== Work order ==
Quote every line of the material beneath this one.
────────
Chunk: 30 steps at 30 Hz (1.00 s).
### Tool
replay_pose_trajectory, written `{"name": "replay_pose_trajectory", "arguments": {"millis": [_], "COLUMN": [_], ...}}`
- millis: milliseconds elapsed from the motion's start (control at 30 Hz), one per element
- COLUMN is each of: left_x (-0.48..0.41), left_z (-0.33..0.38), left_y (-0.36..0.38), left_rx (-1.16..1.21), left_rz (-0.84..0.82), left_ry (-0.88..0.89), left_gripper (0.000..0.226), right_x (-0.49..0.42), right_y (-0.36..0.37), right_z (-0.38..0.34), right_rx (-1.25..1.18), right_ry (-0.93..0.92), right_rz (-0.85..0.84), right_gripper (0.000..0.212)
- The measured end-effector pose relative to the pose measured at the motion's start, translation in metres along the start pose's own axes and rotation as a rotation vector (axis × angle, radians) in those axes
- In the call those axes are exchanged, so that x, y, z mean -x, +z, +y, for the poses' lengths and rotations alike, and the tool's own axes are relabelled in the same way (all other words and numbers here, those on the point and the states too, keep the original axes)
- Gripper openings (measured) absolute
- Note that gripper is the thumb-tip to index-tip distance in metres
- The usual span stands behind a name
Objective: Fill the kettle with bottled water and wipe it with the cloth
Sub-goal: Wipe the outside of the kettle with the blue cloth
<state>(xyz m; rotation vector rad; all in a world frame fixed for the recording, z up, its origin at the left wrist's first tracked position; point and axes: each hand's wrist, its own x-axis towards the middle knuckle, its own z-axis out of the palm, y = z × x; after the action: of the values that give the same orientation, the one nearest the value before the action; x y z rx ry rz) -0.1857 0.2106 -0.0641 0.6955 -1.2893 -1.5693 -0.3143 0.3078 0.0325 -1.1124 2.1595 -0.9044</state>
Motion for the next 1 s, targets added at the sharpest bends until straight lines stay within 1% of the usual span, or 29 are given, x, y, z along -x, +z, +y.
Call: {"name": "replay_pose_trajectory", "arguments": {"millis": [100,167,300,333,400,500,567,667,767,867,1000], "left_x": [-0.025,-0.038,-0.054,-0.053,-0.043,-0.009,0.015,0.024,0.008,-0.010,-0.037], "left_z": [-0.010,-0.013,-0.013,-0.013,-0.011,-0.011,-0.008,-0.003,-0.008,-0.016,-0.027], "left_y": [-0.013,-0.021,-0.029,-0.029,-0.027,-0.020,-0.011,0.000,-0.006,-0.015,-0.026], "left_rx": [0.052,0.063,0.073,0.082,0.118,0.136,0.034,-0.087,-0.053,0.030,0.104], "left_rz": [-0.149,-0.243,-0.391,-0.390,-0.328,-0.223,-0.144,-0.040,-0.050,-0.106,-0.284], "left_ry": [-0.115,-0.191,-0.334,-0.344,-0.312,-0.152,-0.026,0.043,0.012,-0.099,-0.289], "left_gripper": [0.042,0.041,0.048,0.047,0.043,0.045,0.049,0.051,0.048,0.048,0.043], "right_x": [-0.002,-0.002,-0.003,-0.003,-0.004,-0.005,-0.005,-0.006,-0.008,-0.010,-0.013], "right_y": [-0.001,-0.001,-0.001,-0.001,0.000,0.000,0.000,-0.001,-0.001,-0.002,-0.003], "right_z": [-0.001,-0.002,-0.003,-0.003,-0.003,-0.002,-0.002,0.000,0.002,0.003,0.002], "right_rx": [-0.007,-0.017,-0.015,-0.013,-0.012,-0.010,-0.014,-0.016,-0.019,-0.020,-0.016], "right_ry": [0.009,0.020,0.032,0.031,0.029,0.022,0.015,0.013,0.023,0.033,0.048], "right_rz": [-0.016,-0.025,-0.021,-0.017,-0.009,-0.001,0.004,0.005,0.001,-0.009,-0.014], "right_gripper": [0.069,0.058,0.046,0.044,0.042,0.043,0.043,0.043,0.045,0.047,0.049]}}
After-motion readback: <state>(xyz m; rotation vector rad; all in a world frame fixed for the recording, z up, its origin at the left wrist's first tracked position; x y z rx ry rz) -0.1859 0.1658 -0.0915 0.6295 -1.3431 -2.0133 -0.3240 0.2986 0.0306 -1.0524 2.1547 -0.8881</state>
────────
== Response area ==
Chunk: 30 steps at 30 Hz (1.00 s).
### Tool
replay_pose_trajectory, written `{"name": "replay_pose_trajectory", "arguments": {"millis": [_], "COLUMN": [_], ...}}`
- millis: milliseconds elapsed from the motion's start (control at 30 Hz), one per element
- COLUMN is each of: left_x (-0.48..0.41), left_z (-0.33..0.38), left_y (-0.36..0.38), left_rx (-1.16..1.21), left_rz (-0.84..0.82), left_ry (-0.88..0.89), left_gripper (0.000..0.226), right_x (-0.49..0.42), right_y (-0.36..0.37), right_z (-0.38..0.34), right_rx (-1.25..1.18), right_ry (-0.93..0.92), right_rz (-0.85..0.84), right_gripper (0.000..0.212)
- The measured end-effector pose relative to the pose measured at the motion's start, translation in metres along the start pose's own axes and rotation as a rotation vector (axis × angle, radians) in those axes
- In the call those axes are exchanged, so that x, y, z mean -x, +z, +y, for the poses' lengths and rotations alike, and the tool's own axes are relabelled in the same way (all other words and numbers here, those on the point and the states too, keep the original axes)
- Gripper openings (measured) absolute
- Note that gripper is the thumb-tip to index-tip distance in metres
- The usual span stands behind a name
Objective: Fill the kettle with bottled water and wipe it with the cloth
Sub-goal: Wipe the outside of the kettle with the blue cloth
<state>(xyz m; rotation vector rad; all in a world frame fixed for the recording, z up, its origin at the left wrist's first tracked position; point and axes: each hand's wrist, its own x-axis towards the middle knuckle, its own z-axis out of the palm, y = z × x; after the action: of the values that give the same orientation, the one nearest the value before the action; x y z rx ry rz) -0.1857 0.2106 -0.0641 0.6955 -1.2893 -1.5693 -0.3143 0.3078 0.0325 -1.1124 2.1595 -0.9044</state>
Motion for the next 1 s, targets added at the sharpest bends until straight lines stay within 1% of the usual span, or 29 are given, x, y, z along -x, +z, +y.
Call: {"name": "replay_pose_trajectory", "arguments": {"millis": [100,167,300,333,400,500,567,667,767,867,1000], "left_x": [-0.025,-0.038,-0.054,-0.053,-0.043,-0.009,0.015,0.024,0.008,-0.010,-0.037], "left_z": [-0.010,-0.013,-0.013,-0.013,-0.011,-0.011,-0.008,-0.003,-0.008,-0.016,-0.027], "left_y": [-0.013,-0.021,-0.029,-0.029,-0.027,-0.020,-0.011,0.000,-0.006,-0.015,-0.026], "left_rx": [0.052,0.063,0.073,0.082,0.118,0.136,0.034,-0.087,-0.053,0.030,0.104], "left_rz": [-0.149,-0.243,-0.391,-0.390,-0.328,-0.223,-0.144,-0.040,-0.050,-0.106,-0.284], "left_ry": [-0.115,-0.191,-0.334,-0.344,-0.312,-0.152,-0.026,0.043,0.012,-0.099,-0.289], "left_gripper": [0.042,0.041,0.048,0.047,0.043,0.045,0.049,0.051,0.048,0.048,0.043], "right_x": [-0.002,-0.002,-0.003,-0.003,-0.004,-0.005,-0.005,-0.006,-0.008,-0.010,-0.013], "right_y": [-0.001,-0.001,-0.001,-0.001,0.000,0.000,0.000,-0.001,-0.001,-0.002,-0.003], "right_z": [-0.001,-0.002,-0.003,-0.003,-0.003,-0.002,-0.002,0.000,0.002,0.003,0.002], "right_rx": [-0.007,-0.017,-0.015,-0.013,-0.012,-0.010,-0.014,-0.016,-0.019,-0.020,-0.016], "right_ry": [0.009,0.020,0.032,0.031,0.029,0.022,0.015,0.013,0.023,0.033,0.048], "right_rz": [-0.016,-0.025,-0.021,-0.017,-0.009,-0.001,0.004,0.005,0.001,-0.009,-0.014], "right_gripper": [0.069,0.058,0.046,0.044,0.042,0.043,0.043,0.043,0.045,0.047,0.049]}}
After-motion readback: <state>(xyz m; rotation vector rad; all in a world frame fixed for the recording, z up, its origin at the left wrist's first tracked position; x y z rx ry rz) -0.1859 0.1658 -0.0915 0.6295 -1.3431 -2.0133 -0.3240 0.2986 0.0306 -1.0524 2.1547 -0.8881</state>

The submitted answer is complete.